- _Directions_:
Your answer should hold every line of the records below that contains the string "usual".

- _Dataset extract_:
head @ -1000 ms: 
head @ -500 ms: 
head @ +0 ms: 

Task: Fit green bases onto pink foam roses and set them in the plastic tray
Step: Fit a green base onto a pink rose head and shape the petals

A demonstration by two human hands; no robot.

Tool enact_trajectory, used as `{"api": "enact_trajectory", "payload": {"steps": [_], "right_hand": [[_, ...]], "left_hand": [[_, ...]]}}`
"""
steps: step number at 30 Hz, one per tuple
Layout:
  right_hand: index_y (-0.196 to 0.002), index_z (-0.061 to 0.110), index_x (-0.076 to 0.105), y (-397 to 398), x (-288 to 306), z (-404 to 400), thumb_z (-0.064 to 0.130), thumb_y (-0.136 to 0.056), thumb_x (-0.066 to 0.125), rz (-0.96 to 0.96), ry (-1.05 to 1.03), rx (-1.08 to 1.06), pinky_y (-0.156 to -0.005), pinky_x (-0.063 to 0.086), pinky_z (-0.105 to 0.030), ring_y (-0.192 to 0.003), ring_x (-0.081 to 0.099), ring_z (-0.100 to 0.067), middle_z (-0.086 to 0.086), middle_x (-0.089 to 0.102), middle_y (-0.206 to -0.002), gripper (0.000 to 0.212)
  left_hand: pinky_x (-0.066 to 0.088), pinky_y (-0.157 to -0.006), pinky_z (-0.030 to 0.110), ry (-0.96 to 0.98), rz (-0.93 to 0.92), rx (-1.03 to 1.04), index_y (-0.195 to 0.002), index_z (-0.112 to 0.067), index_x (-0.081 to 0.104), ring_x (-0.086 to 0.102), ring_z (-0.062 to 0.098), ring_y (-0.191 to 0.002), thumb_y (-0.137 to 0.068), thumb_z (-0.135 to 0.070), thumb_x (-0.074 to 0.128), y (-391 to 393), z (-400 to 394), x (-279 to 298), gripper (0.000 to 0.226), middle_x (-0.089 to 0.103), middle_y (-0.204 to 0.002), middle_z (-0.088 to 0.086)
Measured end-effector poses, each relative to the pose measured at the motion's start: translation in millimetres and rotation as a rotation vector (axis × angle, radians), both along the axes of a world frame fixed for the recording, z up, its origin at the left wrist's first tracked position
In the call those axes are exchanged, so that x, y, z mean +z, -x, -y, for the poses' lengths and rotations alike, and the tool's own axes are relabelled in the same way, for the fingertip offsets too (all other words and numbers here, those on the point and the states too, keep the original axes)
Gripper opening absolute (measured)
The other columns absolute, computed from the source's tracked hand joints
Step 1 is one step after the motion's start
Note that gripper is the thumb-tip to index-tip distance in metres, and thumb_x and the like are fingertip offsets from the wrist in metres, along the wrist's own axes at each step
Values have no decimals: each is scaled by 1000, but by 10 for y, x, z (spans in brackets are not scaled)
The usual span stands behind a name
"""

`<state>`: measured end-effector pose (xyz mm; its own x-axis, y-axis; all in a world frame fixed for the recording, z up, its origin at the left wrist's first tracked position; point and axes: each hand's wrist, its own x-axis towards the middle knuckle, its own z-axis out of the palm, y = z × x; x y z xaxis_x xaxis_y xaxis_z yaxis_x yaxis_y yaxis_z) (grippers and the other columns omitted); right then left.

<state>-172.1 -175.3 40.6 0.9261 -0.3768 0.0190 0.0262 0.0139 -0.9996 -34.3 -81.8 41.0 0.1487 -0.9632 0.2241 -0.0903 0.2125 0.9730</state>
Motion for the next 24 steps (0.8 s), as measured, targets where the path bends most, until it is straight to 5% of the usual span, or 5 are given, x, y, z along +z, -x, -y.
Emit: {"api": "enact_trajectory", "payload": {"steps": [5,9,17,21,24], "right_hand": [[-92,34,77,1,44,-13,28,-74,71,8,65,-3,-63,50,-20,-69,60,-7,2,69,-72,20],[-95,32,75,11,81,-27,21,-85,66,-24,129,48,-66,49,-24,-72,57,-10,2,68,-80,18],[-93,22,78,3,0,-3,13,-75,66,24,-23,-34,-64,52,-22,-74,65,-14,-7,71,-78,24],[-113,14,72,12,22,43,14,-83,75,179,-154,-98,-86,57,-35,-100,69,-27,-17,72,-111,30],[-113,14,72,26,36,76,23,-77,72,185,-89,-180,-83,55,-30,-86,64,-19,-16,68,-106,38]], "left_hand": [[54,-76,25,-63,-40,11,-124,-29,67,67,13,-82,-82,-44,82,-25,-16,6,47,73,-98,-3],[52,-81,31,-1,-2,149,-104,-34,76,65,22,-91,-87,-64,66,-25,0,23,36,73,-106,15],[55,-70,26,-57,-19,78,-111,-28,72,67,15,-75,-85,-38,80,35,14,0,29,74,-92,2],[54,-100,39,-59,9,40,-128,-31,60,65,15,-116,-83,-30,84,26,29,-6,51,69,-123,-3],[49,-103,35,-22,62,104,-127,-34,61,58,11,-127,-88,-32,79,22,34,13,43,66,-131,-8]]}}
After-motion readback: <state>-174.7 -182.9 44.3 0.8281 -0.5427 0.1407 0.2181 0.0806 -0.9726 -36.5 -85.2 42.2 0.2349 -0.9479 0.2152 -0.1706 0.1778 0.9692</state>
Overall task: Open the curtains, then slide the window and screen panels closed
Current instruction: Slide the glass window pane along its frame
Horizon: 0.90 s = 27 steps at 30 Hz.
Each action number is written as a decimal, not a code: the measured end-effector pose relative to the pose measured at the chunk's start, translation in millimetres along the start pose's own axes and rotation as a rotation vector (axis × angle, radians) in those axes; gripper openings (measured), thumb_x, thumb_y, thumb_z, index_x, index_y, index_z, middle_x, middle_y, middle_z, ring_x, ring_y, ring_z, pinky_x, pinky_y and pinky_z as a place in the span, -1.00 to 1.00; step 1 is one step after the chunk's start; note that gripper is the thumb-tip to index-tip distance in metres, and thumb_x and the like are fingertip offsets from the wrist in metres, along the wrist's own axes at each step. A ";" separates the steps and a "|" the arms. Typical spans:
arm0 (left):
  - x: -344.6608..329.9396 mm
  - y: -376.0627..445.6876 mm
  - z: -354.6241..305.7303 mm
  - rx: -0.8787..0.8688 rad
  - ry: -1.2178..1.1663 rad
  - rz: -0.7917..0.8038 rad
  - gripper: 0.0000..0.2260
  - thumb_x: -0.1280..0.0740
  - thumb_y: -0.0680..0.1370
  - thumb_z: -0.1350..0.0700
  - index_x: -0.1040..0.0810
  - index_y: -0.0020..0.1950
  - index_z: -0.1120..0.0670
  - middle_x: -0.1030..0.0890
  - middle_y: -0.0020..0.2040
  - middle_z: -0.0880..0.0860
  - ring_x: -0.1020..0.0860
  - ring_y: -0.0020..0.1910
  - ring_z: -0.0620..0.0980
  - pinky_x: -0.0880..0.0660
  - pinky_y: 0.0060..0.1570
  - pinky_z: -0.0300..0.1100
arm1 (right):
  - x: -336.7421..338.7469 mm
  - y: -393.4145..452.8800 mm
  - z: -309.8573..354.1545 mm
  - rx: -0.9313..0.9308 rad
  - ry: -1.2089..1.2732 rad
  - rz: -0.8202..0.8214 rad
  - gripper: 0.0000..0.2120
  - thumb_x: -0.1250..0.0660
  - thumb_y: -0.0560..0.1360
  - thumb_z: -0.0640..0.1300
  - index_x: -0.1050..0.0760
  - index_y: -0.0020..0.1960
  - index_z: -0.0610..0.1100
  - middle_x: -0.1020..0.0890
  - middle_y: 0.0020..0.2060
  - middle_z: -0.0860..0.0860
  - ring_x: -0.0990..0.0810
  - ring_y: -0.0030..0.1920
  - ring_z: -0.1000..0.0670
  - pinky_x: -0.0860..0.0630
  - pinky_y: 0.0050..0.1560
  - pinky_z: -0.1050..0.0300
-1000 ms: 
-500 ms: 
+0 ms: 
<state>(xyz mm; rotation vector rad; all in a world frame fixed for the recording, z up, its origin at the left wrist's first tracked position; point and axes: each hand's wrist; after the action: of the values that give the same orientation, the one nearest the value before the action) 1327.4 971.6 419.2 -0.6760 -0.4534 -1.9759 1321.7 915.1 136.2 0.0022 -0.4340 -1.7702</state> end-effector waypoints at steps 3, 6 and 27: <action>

- _Problem solution_:
The usual span stands behind a name
Motion for the next 24 steps (0.8 s), as measured, targets where the path bends most, until it is straight to 5% of the usual span, or 5 are given, x, y, z along +z, -x, -y.

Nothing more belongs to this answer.